Cast: Sanjay Dutt, Vivek Oberoi, Tusshar Kapoor, Abhishek Bachchan
Direction: Apurva Lakhia
Also at the cinemas this week is director Apurva Lakhia's cops-and-gangsters drama Shootout At Lokhandwala that's more or less based on a true incident that took place in 1991.
The anti-terrorist squad of the Mumbai Police Department led by Inspector A A Khan opened fire on a group of underworld gangsters headed by notorious hitman Maya Dolas in a residential society in Mumbai's Lokhandwala area, putting at risk the lives of hundreds of innocent people living there.
Borrowing this skeletal true story, Lakhia creates the two protagonists of his film -- Sanjay Dutt as Inspector Shamsher Khan, and Vivek Oberoi as Maya Dolas. The rest of Lakhia's film is a sketchy amalgam of fact and fiction, based on recorded statements, media reports and hearsay.
Now there's not very much we don't already know about encounter killings, we've read about so many in the news.
Therefore the only real significance of this particular incident, in my opinion, is the recklessness shown by the cops who chose to put so many innoncent lives in danger by carrying out this operation in a densely populated residential area.
Sadly however, this very important detail is only once touched upon in the film. Lakhia simply doesn't take up this matter and I think I might know why -- because one of the consultants on this film was Inspector A A Khan himself, so can you really expect an objective and honest representation of the facts under these circumstances?
What you get, instead, is another one of those typical Bollywood-ified versions of a true-life story -- think about it, you'll find all the cliches here -- smart-talking bad guys, earnest cops walking in slo-mo, nagging wives of cops who complain their husbands spend no time with the family, the gangster's bar-girl sweetheart, even a gruesome murder scene shamelessly plagarised from the Edward Norton hit American History X.
There's absolutely nothing new about Shootout At Lokhandwala , you've seen it all before and many times over.
Not a patch on such cutting-edge gangster films as Satya, Company or more recently Black Friday, the problem with Apurva Lakhia's Shootout At Lokhandwala is that it doesn't quite know which direction its going in.
Lakhia confuses us completely by telling us too many little stories before he tackles the big one -- like that absolutely pointless story about the police force's best cop Abhishek Bachchan who gets killed by some Khalistani terrorists -- now what was the point of that story?
Also, what is the point of those two item songs, and the constant plot diversions to include the women in the lives of these men?
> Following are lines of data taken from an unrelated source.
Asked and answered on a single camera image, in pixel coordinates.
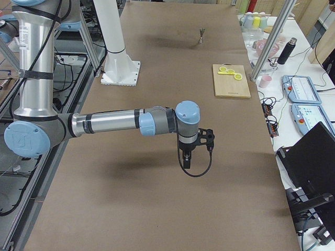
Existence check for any yellow cup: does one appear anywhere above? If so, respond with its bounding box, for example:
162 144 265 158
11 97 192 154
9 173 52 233
252 16 261 29

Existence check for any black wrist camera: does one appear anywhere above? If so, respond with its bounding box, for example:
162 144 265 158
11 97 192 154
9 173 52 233
196 128 215 153

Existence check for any steel measuring jigger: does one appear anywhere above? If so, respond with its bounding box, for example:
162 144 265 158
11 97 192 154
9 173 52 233
198 28 206 44

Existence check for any black water bottle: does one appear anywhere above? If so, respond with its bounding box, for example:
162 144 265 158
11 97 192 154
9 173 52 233
277 37 297 65

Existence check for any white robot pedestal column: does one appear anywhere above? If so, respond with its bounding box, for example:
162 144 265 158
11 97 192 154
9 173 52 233
94 0 141 86

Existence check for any pale green cup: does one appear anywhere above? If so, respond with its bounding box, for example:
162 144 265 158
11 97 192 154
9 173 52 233
259 16 267 30

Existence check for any yellow lemon slice far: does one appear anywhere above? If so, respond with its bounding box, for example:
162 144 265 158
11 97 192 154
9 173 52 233
219 66 227 72

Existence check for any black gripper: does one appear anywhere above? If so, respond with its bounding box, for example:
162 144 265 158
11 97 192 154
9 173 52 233
178 141 195 169

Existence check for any grey blue cup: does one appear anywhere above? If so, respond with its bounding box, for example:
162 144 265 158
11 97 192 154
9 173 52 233
242 15 254 29

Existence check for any wooden cutting board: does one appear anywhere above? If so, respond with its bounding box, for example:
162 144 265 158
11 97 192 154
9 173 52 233
212 64 251 99

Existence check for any near teach pendant tablet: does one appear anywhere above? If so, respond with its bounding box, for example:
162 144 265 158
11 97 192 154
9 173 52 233
291 103 334 135

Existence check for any orange black power strip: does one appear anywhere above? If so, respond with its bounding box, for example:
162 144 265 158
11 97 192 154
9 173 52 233
262 103 279 138

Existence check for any aluminium frame post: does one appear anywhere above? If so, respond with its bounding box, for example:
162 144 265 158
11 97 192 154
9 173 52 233
250 0 296 82

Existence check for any black camera cable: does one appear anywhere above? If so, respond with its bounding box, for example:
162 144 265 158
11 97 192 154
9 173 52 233
176 130 213 177

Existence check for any pink bowl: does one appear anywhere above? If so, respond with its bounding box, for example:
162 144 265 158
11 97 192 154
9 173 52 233
254 39 281 56

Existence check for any teach pendant tablet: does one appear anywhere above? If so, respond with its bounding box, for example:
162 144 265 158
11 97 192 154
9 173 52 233
282 75 322 104
291 103 334 135

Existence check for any far teach pendant tablet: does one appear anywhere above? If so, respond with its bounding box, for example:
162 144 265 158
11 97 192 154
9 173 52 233
282 75 322 104

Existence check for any pink plastic cup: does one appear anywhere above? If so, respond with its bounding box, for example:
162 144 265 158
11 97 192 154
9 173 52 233
259 75 272 89

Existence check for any black laptop monitor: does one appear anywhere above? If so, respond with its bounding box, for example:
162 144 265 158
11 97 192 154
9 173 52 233
276 122 334 196

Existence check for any yellow lemon slice near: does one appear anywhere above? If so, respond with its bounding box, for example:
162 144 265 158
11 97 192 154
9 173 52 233
234 73 243 81
Like Neha Dhupia threatening to divorce her police officer husband because he's hardly ever at home, or Sunil Shetty who keeps giving blank calls to his wife who's filed for divorce, or Tusshar Kapoor's bar-dancer girlfriend?
What is the point behind any of these tracks? What do they lend to the main story? And for that matter, what is the main story? Is it about these fearless gangsters who finally meet with a bloody end, or is it about these honest cops who will do anything to wipe out crime from the city?
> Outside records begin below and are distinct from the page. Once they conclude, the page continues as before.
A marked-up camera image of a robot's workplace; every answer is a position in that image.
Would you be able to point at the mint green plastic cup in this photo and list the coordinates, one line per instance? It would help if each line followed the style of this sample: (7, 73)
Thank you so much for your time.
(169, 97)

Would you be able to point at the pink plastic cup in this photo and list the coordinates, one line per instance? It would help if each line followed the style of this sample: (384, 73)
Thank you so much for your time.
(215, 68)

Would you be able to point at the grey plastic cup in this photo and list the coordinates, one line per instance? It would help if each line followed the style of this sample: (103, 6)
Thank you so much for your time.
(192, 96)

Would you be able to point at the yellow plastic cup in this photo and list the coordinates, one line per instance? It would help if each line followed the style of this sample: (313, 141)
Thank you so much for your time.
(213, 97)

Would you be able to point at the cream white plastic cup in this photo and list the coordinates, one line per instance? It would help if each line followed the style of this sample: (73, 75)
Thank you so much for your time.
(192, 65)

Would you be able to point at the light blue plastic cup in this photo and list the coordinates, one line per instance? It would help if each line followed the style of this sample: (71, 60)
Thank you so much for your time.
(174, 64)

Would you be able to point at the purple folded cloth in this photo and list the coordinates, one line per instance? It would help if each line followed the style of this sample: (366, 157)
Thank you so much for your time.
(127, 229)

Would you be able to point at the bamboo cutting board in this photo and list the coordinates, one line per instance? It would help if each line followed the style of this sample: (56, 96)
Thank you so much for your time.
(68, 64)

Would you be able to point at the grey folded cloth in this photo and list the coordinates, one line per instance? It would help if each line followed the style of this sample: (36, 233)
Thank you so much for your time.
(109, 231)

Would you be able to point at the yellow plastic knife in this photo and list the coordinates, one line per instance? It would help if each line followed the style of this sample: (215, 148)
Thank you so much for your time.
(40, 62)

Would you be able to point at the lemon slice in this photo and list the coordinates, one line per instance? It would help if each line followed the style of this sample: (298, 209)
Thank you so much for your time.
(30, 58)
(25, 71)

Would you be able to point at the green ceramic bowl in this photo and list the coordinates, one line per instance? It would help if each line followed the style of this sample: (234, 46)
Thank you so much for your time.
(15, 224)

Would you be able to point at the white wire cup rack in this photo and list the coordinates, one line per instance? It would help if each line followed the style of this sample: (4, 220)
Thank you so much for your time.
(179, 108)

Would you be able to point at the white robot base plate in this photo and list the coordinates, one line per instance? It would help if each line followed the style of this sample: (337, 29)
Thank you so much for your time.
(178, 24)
Believe me, even after watching this two-hour-plus film, I still don't know what it is meant to be about. And I suspect that director Apurva Lakhia doesn't know either.
There's an upside and a flipside to casting big stars in your film. The upside, of course is that they bring in the crowds.
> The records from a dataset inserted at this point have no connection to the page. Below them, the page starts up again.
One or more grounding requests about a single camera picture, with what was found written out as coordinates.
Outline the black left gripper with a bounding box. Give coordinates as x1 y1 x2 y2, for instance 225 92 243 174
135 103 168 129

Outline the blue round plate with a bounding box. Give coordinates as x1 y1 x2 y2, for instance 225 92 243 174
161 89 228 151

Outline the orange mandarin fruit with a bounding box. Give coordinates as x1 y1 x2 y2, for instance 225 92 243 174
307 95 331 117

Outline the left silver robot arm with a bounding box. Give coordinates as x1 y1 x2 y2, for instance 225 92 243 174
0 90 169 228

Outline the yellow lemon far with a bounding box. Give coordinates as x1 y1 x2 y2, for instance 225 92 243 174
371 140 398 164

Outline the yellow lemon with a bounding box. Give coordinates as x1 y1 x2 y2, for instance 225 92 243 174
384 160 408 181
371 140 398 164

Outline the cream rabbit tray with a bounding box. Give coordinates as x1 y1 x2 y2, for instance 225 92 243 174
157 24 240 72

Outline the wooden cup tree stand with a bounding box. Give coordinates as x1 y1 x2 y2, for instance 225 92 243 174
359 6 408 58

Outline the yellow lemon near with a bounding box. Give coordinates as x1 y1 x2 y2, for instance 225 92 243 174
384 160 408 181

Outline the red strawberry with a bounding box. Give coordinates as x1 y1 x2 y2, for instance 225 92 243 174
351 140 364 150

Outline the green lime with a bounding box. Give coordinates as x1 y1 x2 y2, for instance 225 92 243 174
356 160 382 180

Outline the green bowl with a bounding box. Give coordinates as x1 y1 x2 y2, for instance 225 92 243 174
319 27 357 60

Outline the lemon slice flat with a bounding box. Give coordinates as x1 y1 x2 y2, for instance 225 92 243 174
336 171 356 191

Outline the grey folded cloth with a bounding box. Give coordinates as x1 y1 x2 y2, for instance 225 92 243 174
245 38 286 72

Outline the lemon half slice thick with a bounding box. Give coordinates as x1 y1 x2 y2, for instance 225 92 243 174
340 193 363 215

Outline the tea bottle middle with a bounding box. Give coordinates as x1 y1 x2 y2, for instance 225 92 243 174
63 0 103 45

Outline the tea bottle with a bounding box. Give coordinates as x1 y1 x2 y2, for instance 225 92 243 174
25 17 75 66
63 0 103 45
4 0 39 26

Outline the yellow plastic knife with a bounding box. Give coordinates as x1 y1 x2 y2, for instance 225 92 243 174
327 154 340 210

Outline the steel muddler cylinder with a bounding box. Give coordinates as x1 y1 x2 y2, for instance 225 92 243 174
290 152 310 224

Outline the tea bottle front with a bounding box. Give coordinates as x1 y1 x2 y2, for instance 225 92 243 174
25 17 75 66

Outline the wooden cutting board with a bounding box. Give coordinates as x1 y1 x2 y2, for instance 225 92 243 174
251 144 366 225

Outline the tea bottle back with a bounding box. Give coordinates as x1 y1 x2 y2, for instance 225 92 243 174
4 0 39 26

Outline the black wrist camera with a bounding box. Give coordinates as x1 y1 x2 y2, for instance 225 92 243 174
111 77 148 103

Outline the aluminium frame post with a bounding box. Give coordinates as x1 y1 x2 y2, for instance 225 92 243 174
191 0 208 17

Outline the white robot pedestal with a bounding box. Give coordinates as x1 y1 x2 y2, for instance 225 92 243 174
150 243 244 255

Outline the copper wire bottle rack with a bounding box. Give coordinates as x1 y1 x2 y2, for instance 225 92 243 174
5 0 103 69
The flipside is that you often have to compromise on your plot itself to make your actors stand out. And that's another reason why Shootout At Lokhandwala is such an idiotic film.
Amitabh Bachchan's been cast in the film in a small role, as the lawyer defending Inspector Khan and his team in the Lokhandwala shootout case.
Now normally, one would have cast a junior artiste in such a role, but because Bachchan's agreed to do it, you have to pad up the part to justify his presence in it.
But the story itself doesn't need any more of that character. Yet you force it in, by giving Bachchan all these ridiculous lines where he's taunting his clients and virtually attacking them while questioning them. Trust me, Amitabh Bachchan looks embarrassed to be playing such an insignificant part.
Of the central cast, Tushar Kapoor is miscast as Maya's gangster partner, Sunil Shetty still hasn't learnt how to act and Arbaaz Khan overdoes the shudh Hindi.
Vivek Oberoi's performance is nothing to write home about either, but the blame for that must be shared with the film's writers and director for casting him in a storybook villain-like character which amounts to nothing more than a cliche in the end.
It's only Sanjay Dutt who comes out shining, because it's an earnest performance delivered without the usual Hindi-film trappings.
I came out of Shootout At Lokhandwala with a throbbing headache and I'm not sure I can recommend this film to anyone I care even a little about.
It's pointless and it lacks focus, it's meandering and it makes very little sense. So that's one out of five and a thumbs down for Apurva Lakhia's Shootout At Lokhandwala.
It tries to be a boy's picture with guns and gore, but it lacks both style and substance. Because the film has no soul, it leaves you cold and unaffected.